Unfortunately, just because you’re a risk-taker doesn’t guarantee that you will be a winner. A lot of the times you will just end up losing money. But why do so many options and futures traders lose money? Some of the following reasons may enlighten you:
- Trading without planning. They do not usually take into consideration profit objectives and define specific risks and whenever they do they don’t stick to it. Consequently, this leads to overtrading and using equities to their limits, forcing them to eventually liquidate positions.
- Becoming overconfident. It’s easy to feel good when you’re on a roll. A number of profitable trades in a row can do that to you. However, this leads many traders to abandon the conservative route so rashly, basing trades on long shots and hunches instead of sound strategies.

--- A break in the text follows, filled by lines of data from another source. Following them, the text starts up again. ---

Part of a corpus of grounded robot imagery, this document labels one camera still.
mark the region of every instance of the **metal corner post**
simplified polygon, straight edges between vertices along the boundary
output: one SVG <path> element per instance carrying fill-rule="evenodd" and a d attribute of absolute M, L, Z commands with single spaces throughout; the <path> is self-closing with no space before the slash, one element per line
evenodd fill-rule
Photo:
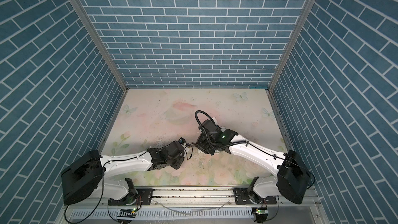
<path fill-rule="evenodd" d="M 289 42 L 286 45 L 285 50 L 283 51 L 283 54 L 281 56 L 281 60 L 276 67 L 275 73 L 271 79 L 271 82 L 269 83 L 268 90 L 273 91 L 276 82 L 279 79 L 279 76 L 282 73 L 283 67 L 285 66 L 287 59 L 289 58 L 290 53 L 292 52 L 292 49 L 297 41 L 297 38 L 299 37 L 299 34 L 301 32 L 302 27 L 304 26 L 304 23 L 310 14 L 310 11 L 312 9 L 312 6 L 314 5 L 315 0 L 306 0 L 304 3 L 304 6 L 301 10 L 301 14 L 297 20 L 297 23 L 292 31 L 291 37 L 289 39 Z"/>
<path fill-rule="evenodd" d="M 98 48 L 99 52 L 102 55 L 102 58 L 105 60 L 106 64 L 108 65 L 109 69 L 111 70 L 112 74 L 116 78 L 117 82 L 119 83 L 120 87 L 122 88 L 123 92 L 127 92 L 127 85 L 124 82 L 122 76 L 120 75 L 119 71 L 117 70 L 114 62 L 112 61 L 111 56 L 109 55 L 105 45 L 103 44 L 101 38 L 99 37 L 94 25 L 92 24 L 90 18 L 88 17 L 86 11 L 83 8 L 82 3 L 80 0 L 69 0 L 70 4 L 72 5 L 73 9 L 75 10 L 77 16 L 82 21 L 84 27 L 86 28 L 88 34 L 92 38 L 94 44 Z"/>

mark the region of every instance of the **floral tabletop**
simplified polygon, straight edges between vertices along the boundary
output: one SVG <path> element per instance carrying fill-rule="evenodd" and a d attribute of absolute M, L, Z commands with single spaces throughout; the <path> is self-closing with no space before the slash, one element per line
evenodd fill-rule
<path fill-rule="evenodd" d="M 180 137 L 195 143 L 199 137 L 196 110 L 216 117 L 232 129 L 264 147 L 285 152 L 286 146 L 264 89 L 131 89 L 117 115 L 102 150 L 103 155 L 138 153 L 162 147 Z M 204 121 L 206 116 L 199 114 Z M 256 176 L 272 176 L 262 167 L 226 152 L 214 156 L 193 148 L 180 169 L 166 167 L 150 172 L 131 172 L 135 185 L 241 185 Z"/>

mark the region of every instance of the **blue brick wall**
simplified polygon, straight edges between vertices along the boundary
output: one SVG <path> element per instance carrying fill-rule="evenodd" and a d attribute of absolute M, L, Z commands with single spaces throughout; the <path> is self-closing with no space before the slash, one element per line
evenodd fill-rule
<path fill-rule="evenodd" d="M 67 0 L 0 0 L 0 223 L 53 222 L 121 89 Z"/>
<path fill-rule="evenodd" d="M 81 0 L 129 87 L 266 87 L 305 0 Z"/>
<path fill-rule="evenodd" d="M 398 223 L 398 0 L 316 0 L 275 87 L 331 223 Z"/>

- Becoming greedy. It’s always a good thing to always want to make a killing with a trade but you must always keep a level head. You can never tell where a trade is going but you can always speculate and head for a position that will give you the most advantage. Know when you’ve made a wrong move and cut your losses. There will always be another day.
- Having biases. When traders are biased for or against a position, they will always want to stick with what they want. This is dangerous because this blinds them to many opportunities they could be profiting from.

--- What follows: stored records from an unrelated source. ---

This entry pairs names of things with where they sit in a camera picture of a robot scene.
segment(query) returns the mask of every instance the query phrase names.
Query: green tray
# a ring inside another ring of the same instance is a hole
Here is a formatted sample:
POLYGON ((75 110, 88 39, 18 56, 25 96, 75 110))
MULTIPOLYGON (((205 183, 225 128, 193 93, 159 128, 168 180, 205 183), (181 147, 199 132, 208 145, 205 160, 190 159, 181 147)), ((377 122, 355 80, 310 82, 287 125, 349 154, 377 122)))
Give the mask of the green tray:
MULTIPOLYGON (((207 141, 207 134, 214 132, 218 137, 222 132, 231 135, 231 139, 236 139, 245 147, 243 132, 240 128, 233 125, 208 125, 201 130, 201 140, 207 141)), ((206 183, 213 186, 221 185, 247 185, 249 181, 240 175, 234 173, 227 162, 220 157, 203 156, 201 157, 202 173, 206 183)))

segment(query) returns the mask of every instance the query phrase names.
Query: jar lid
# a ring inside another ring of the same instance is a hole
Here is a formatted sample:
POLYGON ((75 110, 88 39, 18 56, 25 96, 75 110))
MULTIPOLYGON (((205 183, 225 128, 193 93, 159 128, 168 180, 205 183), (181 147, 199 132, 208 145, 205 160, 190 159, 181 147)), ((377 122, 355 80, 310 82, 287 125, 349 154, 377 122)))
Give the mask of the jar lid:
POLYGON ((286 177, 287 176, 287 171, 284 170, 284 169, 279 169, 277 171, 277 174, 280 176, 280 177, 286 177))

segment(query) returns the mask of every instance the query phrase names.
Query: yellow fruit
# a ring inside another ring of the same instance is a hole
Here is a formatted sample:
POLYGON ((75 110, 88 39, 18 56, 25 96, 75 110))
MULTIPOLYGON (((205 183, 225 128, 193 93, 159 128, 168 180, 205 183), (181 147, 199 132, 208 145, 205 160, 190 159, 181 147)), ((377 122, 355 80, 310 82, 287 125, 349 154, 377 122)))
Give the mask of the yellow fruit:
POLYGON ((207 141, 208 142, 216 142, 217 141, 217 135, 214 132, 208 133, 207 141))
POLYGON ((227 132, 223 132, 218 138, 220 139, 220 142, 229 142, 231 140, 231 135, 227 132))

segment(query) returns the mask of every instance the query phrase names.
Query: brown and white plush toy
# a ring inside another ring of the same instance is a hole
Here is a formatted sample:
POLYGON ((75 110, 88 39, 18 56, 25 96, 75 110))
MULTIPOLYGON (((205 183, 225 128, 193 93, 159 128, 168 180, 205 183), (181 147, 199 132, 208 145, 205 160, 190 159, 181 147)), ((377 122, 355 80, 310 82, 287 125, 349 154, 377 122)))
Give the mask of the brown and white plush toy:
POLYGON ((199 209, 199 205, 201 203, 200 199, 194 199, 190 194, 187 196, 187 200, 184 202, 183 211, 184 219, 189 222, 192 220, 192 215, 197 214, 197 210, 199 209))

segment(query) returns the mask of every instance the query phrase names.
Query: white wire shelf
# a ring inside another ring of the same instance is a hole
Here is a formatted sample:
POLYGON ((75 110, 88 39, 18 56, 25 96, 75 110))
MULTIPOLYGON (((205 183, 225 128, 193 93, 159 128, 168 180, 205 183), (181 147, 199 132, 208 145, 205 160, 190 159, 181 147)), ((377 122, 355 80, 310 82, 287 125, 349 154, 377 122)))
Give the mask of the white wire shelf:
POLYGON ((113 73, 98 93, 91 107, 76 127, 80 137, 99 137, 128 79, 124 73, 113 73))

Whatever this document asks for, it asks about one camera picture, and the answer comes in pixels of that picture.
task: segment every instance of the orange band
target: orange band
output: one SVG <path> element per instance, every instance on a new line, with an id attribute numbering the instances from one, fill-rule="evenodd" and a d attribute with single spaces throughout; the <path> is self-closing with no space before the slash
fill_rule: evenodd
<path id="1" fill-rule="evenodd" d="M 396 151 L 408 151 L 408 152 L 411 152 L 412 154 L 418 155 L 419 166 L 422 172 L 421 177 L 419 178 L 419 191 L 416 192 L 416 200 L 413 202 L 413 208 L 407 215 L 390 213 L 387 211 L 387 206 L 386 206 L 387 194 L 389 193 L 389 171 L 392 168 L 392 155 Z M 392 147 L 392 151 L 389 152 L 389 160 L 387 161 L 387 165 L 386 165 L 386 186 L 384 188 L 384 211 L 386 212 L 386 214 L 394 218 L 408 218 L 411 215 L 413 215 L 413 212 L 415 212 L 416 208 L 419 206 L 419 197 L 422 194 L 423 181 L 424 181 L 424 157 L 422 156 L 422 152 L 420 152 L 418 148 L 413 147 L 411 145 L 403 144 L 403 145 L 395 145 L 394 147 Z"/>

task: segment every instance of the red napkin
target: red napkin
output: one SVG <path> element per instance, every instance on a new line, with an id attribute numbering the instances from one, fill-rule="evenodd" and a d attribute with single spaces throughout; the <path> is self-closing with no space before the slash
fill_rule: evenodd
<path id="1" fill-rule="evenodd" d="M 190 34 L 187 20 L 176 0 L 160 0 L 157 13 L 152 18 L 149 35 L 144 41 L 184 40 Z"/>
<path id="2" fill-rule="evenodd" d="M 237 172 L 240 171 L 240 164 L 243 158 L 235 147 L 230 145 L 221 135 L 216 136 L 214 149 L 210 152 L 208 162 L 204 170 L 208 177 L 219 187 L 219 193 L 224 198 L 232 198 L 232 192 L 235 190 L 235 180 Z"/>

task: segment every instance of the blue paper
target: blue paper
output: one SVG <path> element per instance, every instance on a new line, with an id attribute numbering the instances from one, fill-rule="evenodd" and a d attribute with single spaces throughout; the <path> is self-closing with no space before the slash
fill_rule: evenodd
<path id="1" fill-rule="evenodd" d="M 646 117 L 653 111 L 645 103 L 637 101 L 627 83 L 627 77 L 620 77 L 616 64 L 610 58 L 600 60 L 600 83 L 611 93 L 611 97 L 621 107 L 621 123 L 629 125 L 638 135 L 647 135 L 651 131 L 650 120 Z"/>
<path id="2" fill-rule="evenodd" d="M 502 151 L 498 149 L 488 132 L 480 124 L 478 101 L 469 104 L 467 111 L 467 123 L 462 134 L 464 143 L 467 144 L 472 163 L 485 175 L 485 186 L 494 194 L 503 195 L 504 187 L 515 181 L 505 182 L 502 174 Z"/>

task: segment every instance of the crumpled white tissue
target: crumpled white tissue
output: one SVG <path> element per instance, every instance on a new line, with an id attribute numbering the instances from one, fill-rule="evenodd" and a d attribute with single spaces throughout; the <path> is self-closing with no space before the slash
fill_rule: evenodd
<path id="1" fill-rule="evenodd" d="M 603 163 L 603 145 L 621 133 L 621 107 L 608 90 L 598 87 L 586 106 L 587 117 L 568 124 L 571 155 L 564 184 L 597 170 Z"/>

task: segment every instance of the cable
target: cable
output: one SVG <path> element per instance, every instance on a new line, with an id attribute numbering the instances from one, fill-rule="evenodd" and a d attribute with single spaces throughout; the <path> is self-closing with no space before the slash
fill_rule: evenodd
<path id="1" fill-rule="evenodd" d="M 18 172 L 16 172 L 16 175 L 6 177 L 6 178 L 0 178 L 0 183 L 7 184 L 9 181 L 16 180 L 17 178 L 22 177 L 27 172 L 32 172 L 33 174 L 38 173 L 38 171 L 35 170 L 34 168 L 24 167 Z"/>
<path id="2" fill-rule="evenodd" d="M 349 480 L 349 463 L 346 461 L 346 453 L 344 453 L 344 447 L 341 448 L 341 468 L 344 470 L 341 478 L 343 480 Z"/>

- Getting emotional. The main reason why a lot of people are turning to trading software is because it lets them do away with emotions that get in the way of trading. Trading is all about the numbers and using your heart instead of your head sets you up not only to miss profitable opportunities but to make high-loss mistakes as well.
- Not recognizing trends. Markets behave dynamically but there are times when certain trends manifest, showing what works and what doesn’t at the moment. Trends are not always reliable but it would’ve helped if a trader is able to exploit what happens to be working very well at the moment. If you don’t even realize that there is a trend, you won’t be able to use it to your advantage.
- Taking too much risk. Some traders recognize trends but trade against those just the same, highlighting their failure at using money management approaches and resulting into potential overtrading, undercapitalization, and numerous day trades.
- Having no discipline. They trade too soon because they don’t have the patience to wait for the right opportunity. They turn to intuition more instead of being rational, making them compelled to trade at the slightest hint of profit.
Trading options and futures requires that you think on your feet and that you have a clear understanding of what options and futures are. After all, the two involve different things but at the same time follow similarities. You can, however, increase your chances at being successful in trading by avoiding the pitfalls that so many traders have succumbed to. By learning from their mistakes, other traders pave the way for enjoying high profits and minimal losses as much as possible and making the most out of their trading resources.